Think students have an easy ride? Well consider this: I worked for 16 hours a day!

And after that day, I graduated with a stereotypically twenty-first century degree, a 2:1 in Digital Media or something.

However, I was one of that lucky generation which managed to coincide the 18th anniversary of our birth with not only the inaugural privilege of £3k annual university fees, but also the blessing of having graduated smack bang in the climax of the worst recession in almost a century.

It was a beautiful recipe for the development of a victim complex, an affliction that many around me succumbed to, with plenty of graduates moving back home or signing on.

However, with fewer jobs available and record-breaking student debts, my demographic had to look for ways to get ahead and build a career, regardless of the harsh climate.

And lots of us did.

Despite applying for dozens of jobs, eventually all I could manage was a zero-hour contract at the Brighton Centre, an entertainment venue.
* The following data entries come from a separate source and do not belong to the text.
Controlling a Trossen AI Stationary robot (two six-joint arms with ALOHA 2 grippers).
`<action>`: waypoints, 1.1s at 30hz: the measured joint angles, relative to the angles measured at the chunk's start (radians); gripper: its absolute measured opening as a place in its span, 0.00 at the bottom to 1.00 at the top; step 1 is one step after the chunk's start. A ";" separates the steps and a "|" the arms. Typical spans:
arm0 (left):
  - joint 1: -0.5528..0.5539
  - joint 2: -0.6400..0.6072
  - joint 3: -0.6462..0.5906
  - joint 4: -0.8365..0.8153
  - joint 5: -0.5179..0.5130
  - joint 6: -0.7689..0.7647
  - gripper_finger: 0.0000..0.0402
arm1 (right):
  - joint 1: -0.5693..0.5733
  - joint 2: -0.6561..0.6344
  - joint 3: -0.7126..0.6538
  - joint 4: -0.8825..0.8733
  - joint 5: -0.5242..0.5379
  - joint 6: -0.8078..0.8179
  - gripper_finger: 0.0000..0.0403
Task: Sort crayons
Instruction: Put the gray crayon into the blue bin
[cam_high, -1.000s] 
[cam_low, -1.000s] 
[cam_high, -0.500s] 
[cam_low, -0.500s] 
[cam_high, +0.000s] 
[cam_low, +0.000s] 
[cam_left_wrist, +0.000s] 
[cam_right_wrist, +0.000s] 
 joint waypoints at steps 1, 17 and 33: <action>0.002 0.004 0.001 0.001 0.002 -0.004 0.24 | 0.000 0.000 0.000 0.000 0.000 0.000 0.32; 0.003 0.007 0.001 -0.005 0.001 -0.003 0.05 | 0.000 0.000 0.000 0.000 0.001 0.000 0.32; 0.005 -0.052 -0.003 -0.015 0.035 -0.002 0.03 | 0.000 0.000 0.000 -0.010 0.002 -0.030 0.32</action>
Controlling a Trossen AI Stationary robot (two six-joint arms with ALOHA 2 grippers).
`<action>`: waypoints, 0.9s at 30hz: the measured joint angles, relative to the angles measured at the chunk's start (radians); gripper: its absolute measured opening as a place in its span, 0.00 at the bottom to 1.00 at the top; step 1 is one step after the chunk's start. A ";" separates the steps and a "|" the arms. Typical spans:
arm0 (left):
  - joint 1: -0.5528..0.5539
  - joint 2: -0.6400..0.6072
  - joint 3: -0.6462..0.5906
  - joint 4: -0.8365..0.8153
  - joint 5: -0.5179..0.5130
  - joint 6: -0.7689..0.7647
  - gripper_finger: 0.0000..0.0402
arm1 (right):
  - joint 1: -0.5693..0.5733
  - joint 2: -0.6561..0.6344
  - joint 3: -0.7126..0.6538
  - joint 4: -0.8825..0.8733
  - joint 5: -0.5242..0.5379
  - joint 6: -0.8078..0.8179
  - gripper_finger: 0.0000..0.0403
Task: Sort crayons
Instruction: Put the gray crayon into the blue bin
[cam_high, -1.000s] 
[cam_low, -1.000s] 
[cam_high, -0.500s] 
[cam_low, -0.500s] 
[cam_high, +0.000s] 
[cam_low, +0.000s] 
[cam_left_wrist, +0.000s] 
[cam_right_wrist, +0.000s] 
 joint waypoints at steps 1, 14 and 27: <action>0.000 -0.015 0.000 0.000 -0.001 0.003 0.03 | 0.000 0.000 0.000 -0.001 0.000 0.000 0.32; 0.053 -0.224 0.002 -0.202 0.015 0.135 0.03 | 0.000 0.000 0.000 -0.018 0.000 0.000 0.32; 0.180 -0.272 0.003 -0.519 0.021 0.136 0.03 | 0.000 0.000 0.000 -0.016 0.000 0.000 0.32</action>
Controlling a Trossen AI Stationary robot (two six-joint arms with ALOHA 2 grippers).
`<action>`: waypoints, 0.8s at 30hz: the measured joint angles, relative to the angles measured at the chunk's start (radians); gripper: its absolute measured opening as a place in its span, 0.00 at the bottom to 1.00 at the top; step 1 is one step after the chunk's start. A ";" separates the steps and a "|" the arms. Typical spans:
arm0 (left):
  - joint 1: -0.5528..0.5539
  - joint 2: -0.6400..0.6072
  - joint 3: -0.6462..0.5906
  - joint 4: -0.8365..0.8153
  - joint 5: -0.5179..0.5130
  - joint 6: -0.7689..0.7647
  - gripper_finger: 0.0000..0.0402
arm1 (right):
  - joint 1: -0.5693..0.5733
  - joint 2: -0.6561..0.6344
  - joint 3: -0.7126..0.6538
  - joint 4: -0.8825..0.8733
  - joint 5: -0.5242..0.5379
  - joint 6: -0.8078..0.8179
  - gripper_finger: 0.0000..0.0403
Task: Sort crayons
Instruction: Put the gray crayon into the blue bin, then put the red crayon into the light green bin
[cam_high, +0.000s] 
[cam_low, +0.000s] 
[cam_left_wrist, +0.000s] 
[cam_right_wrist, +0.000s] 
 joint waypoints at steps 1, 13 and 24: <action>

One of my colleagues there, a Masters graduate of Biochemical Engineering, had even had his earnest application to KFC ignored.

I spent lots of my spare time writing, volunteering and taking on modestly-paid editorial work in order to build up my portfolio, but it was difficult to make any real progression. In a joint bid to be both productive and to avoid council tax, I even enrolled upon a course at City College.

However, not too long after, I discovered the Sussex Internship Programme, a scheme that was run at the time by the wonderful Wired Sussex. Here, after two or three interviews, I joined 30 other bods in a two-day training course with Wired Sussex, before we all went off to work for 28 days, each at a different digital company operating in Sussex.

We were paid for almost six weeks’ work, but most employers were flexible enough to allow us to work elsewhere to top our earnings too.

As well as rubbing shoulders with the Digital Media: The Next Generation, the company I went to work for were great, and we fell in love. When we tied the knot with an official contract following the conclusion of the arranged 30 days, we were not alone. Plenty of my peers had also secured full-time positions in the wake of the programme.

After necking a potent cocktail of chance, hard work and the faith of others (beware of the vomit-inducing hangover), I awoke to find that I now lead a burgeoning marketing team at one of the world’s fastest-growing and acclaimed tech companies.

I work with no fewer than six or seven individuals (clients and colleagues) that were also given a giant leg up in their careers by the Internship Programme, one of which has been trusted with opening the Chicago office of Brandwatch, and another who became the company’s first Product Manager.

A senior Account Director at Brandwatch and local digital celebrity – though he’s made of atoms, not binary – also happened to be one of our coordinators and trainers when we were in the programme. Ours is an incestually small industry at times.

So in all it’s amazing how effective this scheme was in nurturing the future of Brighton’s digital scene, a sector that has been widely discussed and lauded in recent years.

Excited? Wondering how you can get involved? Well write a letter to David Cameron explaining to him that you think the scrapping of this funding was a mind-numbingly thick thing to have done. Or whatever.  Tip of the iceberg, really.

Politics aside, even without this programme in place, Brighton employers (with the aid of Wired Sussex) can take the initiative themselves.

At Brandwatch, I’ve tried to channel the spirit of the programme by hiring three interns at the start of July, who are all paid - albeit fairly modestly – in order not only to add more resource to our efforts, but also to ignite the energy that graduates bring to a workplace and to give the eager individuals that deserve it to grab the chance to get their careers started.

If more businesses tried to approach graduate employment in the same way, then perhaps we’d see an even more vibrant industry.

You’d be amazed how far a few pence and an open door can go.